The document prepared in Madras is an imagined state, many details of which are set out in a spirit of “let’s pretend” – or “building castles in the air”, as Razmik Panossian puts it[6] – rather than a template around which a regime will be run. So many minutiae of legislation are included, such as items regarding trade and taxation with a long series of goods given by name (articles 412-459), while, at the same time, the clothing of public officials are also described (articles 284-299), to give just two examples. The Nshavak cannot therefore be considered a serious constitution or proto-constitution, as it is often described. It is a fascinating historical curiosity, nevertheless. And it does, in any event, reveal a political outlook, an orientation with regards to regimes in general, and what an Armenian state would look like in particular.

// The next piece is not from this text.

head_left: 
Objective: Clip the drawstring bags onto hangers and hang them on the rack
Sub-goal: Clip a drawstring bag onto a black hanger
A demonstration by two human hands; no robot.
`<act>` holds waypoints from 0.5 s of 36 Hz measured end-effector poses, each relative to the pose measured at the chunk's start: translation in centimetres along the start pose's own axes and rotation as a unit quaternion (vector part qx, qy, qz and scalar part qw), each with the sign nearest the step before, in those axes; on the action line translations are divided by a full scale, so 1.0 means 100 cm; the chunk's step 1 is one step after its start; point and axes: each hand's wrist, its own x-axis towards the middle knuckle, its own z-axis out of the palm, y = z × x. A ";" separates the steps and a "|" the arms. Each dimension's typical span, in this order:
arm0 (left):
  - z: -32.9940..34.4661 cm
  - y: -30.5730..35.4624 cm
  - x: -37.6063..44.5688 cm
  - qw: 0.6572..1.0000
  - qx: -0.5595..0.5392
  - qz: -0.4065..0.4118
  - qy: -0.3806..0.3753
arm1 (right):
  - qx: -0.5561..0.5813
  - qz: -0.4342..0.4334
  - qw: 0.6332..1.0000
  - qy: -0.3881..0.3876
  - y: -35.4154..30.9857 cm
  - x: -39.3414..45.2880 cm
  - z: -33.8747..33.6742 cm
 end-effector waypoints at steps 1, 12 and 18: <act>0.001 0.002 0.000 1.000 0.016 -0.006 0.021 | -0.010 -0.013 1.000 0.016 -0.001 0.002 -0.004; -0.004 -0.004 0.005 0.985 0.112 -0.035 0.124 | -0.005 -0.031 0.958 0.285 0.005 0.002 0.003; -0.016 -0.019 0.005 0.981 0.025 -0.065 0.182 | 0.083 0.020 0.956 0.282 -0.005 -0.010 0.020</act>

Simon Payaslian characterises the Armenia envisioned in the Vorogayt Parats-Nshavak as “a statist, mercantilist political economy not dissimilar to European practices at the time”.[7] The US Constitution (and also the Articles of Confederation) may not quite be deemed “mercantilist”, but it does address the issues of commerce and trade as well, even though not in as much detail. Certainly property rights are enshrined rather explicitly and forcefully in both documents. Similarly, the US Constitution reserves the highest office in the land for those born in America alone (Article II, Section 1), while the Nshavak maintains that all offices would be meant for Armenia-born Armenian Christians. There is a brief oath of office provided in the US Constitution for the presidency; a large number of sample credential documents are included in the Nshavak for all offices, listing at length their duties, being signed and sealed, with names and dates included. Thus, the US Constitution and the Nshavak at times tend in the same direction, but the Nshavak works on a grander scale, as it were, with greater detail. How worthwhile it may be to include so much detail, of course, is arguable.

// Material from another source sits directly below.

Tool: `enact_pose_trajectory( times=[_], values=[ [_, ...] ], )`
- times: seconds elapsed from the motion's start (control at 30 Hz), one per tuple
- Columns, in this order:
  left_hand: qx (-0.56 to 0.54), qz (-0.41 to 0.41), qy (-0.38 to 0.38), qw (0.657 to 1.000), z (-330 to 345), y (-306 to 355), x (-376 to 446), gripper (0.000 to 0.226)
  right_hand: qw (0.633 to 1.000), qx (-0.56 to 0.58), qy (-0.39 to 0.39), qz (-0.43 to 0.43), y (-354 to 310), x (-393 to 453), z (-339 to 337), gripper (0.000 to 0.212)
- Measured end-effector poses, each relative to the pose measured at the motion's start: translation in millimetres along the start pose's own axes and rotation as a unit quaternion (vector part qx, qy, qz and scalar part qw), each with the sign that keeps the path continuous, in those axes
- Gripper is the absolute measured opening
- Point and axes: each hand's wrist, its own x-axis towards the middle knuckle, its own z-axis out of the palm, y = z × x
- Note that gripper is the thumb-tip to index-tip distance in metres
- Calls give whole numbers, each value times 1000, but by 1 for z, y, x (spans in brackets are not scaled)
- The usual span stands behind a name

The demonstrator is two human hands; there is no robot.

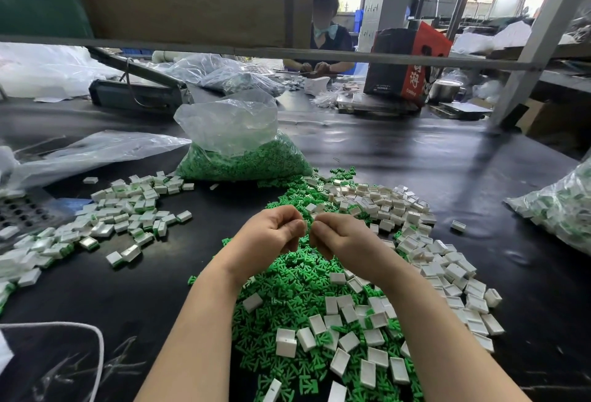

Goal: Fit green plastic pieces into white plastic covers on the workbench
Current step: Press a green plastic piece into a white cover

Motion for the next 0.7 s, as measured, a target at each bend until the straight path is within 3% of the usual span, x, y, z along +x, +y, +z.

Both the Founding Fathers and the Madras Group were unsurprisingly influenced by British customs of the time. For example, the US Constitution has the president deliver the State of the Union address to Congress “from time to time” (Article II, Section 3), a practice echoing the speech from the throne of the monarch in London. Likewise, the Nshavak foresees the possibility of a hereditary Nakharar, thereby planning for more of an Armenian constitutional monarchy in the Westminster style, rather than a presidential regime, including, for example, the analogue of a Privy Council (Tsatsouk Khorhourt, articles 23, 54, 58). Trial by jury is also a Common Law principle that found favour in both Philadelphia and Madras, enough to be included in a fundamental legal document.

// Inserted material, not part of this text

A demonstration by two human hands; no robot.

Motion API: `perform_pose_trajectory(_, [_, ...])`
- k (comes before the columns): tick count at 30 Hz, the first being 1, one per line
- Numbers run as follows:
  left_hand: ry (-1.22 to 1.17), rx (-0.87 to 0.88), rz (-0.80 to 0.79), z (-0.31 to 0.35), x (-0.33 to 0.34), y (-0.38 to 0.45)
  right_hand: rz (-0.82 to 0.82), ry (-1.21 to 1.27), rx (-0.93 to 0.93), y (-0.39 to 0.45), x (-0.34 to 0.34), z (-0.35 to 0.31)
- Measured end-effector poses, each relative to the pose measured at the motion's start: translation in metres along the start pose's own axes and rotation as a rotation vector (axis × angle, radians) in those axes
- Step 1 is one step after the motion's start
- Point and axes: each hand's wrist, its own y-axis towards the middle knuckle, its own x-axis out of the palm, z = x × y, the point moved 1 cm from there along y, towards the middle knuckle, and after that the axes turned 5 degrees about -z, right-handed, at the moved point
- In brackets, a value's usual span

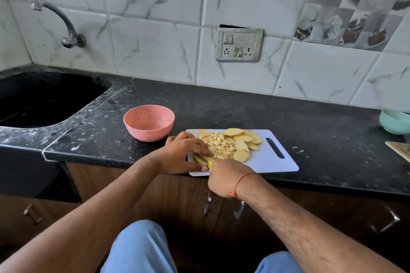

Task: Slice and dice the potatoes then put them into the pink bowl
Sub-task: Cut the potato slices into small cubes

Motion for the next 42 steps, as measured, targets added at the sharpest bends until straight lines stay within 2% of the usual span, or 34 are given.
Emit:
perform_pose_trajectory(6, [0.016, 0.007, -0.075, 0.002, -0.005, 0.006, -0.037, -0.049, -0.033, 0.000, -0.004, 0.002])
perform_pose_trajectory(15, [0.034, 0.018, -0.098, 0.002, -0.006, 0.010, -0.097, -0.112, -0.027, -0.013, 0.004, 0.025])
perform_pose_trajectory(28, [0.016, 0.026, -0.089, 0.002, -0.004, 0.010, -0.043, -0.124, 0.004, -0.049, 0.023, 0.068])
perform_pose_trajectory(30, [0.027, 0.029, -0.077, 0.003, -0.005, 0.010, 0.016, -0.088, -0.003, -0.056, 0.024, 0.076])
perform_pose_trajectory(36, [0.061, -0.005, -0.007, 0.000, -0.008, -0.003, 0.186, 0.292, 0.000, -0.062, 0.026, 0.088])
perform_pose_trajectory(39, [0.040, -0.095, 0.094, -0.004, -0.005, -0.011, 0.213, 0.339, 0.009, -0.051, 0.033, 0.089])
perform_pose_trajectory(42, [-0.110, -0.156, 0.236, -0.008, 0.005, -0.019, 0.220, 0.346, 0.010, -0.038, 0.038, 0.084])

Another legislative practice that both documents foresee is amendments to themselves, but they do so quite differently. The US Constitution outlines a rather lengthy process, involving input from both houses of the legislature and the various states.[8] The Nshavak ends with an article that characterises the preceding 520 articles more as objectives, aims, or even policy positions (the word used is “nshavak”; see the relevant section below for a discussion on this term), to be enacted only upon approval of the senior leadership of the state, including from the Armenian Church.

The Madras Group consisted of Armenian merchants from Persia, a class that revolved around its occupation and was marked in its own larger society very distinctly by its religious designation – that too, not just as Christians, but as Armenian Christians. This description shines through in both the role the Armenian Church is given in the envisioned Armenian state, and also in the numerous articles outlining policies on commerce and calculations of taxations, even budgetary provisions or sample accounting (articles 81, 278, 519, 520). The Founding Fathers, for their part, also valued rule of law, the sanctity of contracts, and gave much importance to trade, as mentioned. “Money talks” was as much a motto back then as it has always been, regardless of which language or location. There is a strong divergence, however, on two inter-related fronts: the role of religion and the self-identification of the authors.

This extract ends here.